Once you can fumble through some chords, head on over to YouTube. There are TONS of how-to videos on playing all different styles of guitar.
Sounds like a good starting approach. I've always seen alot of covers done on YouTube. I'll have to check out what else is on there. Thanks

Quote:
Originally Posted by mudduck View Post
check out Estaban's series. he makes it about as simple as possible. you can get his stuff or any kind of guitar dvd at your local Guitar Center.
Yeah, I wish we had a Guitar Center.

Quote:
Originally Posted by TorenApart View Post
I think the best thing to do is find music you like that you can realistically learn to play relatively quick. You'd be surprised how many songs have a simple 3 chord rhythm. Try to focus on the core rhythm and develop your finger strength, flexibility, and durability (callouses).
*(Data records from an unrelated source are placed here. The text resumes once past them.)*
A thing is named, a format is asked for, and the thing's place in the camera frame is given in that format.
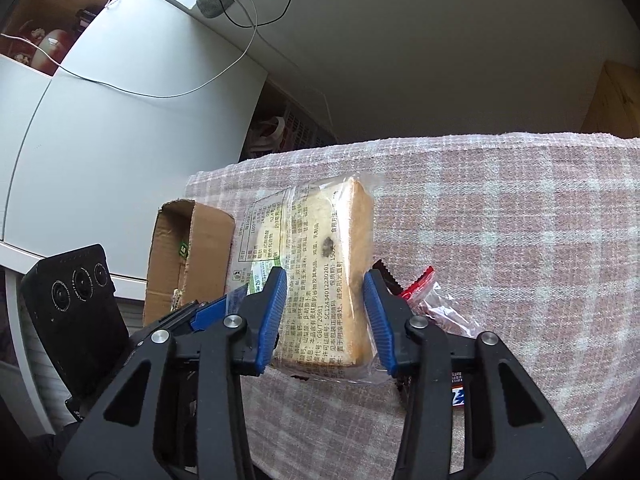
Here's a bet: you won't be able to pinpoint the red jar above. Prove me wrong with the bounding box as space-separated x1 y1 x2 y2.
30 30 77 77

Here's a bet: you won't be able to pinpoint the grey plastic basket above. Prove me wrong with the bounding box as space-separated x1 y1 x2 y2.
242 82 337 162

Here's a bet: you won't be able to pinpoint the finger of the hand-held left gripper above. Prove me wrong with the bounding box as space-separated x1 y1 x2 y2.
159 301 201 337
190 285 250 332

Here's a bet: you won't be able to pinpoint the brown cardboard box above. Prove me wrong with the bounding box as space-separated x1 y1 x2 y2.
142 199 236 329

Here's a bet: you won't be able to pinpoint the pink plaid tablecloth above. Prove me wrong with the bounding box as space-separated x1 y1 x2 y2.
185 132 640 472

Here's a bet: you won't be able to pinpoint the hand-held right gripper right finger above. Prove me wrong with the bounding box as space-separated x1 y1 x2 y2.
363 269 587 480

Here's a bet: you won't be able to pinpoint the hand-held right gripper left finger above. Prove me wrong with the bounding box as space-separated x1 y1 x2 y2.
62 266 289 480

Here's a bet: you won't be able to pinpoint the white cabinet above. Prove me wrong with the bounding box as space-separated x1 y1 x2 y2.
0 0 269 282

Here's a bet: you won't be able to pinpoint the white cable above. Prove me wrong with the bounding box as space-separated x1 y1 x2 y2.
0 0 259 100

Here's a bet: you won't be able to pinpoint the packaged bread slices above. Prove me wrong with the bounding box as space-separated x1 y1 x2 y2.
227 172 396 386

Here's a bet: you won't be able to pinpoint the brown chocolate bar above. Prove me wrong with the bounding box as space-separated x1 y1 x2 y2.
449 370 469 407
372 260 402 295

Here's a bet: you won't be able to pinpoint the clear packet of dark fruit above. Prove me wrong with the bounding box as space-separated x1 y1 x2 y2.
399 266 482 337
A pretty cool website that shows some neat tuning structures is here.

I can't emphasize enough, find things you like to play!

Conquering the 2-3 week learning curve is difficult, but if you can do that, you'll be leaps and bounds ahead of most people who try to learn the guitar.

I use this website when looking for song tabs on the fly.
The tabs book I bought when I got my acoustic was Dave Matthews Band: Crash. Certainly not a good starting point....whoops. I was considering picking up a Nirvana book. Alot of their songs seem fairly simple. Any suggestions in rock, folk, or metal?

I'll be sure to check out those websites.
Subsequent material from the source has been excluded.